INSTRUCTIONS FOR THE TASK -
Give the data below again exactly as written, without its pictures.

(MATERIAL PROVIDED Opens)

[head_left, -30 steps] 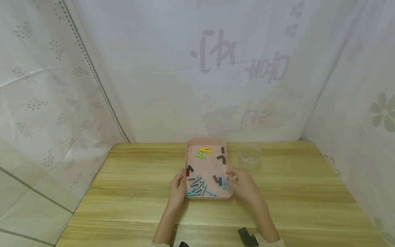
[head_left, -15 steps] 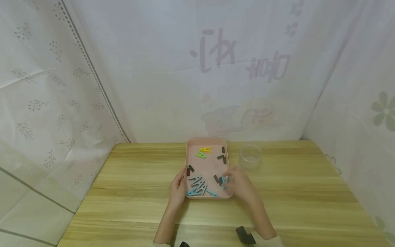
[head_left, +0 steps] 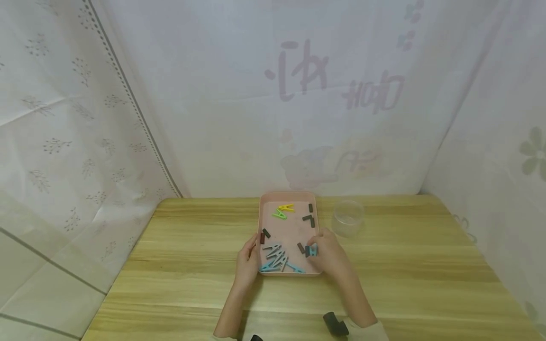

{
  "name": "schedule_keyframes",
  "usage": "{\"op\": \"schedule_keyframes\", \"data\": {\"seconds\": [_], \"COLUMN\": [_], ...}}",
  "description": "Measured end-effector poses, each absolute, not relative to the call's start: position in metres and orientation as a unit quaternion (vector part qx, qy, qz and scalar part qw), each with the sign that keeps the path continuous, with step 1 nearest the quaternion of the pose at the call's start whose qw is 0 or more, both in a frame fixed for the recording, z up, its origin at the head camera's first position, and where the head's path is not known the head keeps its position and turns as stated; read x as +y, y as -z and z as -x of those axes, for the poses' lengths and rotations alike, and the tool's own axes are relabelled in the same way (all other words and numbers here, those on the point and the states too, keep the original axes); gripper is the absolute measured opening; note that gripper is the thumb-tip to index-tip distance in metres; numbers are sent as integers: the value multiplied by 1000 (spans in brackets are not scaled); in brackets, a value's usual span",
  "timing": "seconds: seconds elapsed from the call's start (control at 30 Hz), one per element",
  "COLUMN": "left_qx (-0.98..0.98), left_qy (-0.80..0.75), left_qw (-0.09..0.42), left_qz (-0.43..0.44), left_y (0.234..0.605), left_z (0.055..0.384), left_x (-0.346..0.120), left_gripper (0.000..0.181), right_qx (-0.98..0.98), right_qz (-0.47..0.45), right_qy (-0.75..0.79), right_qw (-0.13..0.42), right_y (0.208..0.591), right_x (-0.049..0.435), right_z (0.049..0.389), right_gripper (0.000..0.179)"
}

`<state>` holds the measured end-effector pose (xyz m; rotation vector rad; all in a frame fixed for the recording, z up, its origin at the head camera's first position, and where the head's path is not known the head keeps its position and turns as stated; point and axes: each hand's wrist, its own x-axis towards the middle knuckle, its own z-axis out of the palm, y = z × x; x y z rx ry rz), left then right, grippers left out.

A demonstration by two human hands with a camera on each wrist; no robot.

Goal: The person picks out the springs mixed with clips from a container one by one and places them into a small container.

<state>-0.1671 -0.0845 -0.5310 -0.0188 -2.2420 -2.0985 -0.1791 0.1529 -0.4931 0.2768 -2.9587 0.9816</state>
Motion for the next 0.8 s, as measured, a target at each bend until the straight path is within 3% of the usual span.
{"op": "schedule_keyframes", "data": {"seconds": [0.4,0.8], "left_qx": [-724,-732], "left_qy": [689,680], "left_qw": [28,48], "left_qz": [8,5], "left_y": [531,532], "left_z": [167,166], "left_x": [-84,-83], "left_gripper": [45,42], "right_qx": [-962,-968], "right_qz": [-74,-83], "right_qy": [-263,-236], "right_qw": [8,24], "right_y": [498,501], "right_x": [149,146], "right_z": [183,184], "right_gripper": [29,23]}}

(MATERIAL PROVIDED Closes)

ANSWER SECTION -
[head_left, -30 steps] 
[head_left, -15 steps] 
[head_left, +0 steps] 

{
  "name": "schedule_keyframes",
  "usage": "{\"op\": \"schedule_keyframes\", \"data\": {\"seconds\": [_], \"COLUMN\": [_], ...}}",
  "description": "Measured end-effector poses, each absolute, not relative to the call's start: position in metres and orientation as a unit quaternion (vector part qx, qy, qz and scalar part qw), each with the sign that keeps the path continuous, with step 1 nearest the quaternion of the pose at the call's start whose qw is 0 or more, both in a frame fixed for the recording, z up, its origin at the head camera's first position, and where the head's path is not known the head keeps its position and turns as stated; read x as +y, y as -z and z as -x of those axes, for the poses' lengths and rotations alike, and the tool's own axes are relabelled in the same way (all other words and numbers here, those on the point and the states too, keep the original axes); gripper is the absolute measured opening; note that gripper is the thumb-tip to index-tip distance in metres; numbers are sent as integers: the value multiplied by 1000 (spans in brackets are not scaled); in brackets, a value's usual span",
  "timing": "seconds: seconds elapsed from the call's start (control at 30 Hz), one per element",
  "COLUMN": "left_qx (-0.98..0.98), left_qy (-0.80..0.75), left_qw (-0.09..0.42), left_qz (-0.43..0.44), left_y (0.234..0.605), left_z (0.055..0.384), left_x (-0.346..0.120), left_gripper (0.000..0.181), right_qx (-0.98..0.98), right_qz (-0.47..0.45), right_qy (-0.75..0.79), right_qw (-0.13..0.42), right_y (0.208..0.591), right_x (-0.049..0.435), right_z (0.049..0.389), right_gripper (0.000..0.179)"
}

`<state>` holds the measured end-effector pose (xyz m; rotation vector rad; all in a frame fixed for the recording, z up, its origin at the head camera's first position, and where the head's path is not known the head keeps its position and turns as stated; point and axes: each hand's wrist, its own x-axis towards the middle knuckle, its own z-axis out of the palm, y = z × x; x y z rx ry rz), left then right, grippers left out.

A demonstration by two human hands with a camera on each wrist; no robot.

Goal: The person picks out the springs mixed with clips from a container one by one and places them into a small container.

<state>-0.1671 -0.0845 -0.5310 -0.0188 -2.2420 -2.0985 -0.1791 0.1529 -0.4931 0.2768 -2.9587 0.9816</state>
Motion for the next 0.8 s, as measured, a target at each bend until the straight path is within 3% of the usual span.
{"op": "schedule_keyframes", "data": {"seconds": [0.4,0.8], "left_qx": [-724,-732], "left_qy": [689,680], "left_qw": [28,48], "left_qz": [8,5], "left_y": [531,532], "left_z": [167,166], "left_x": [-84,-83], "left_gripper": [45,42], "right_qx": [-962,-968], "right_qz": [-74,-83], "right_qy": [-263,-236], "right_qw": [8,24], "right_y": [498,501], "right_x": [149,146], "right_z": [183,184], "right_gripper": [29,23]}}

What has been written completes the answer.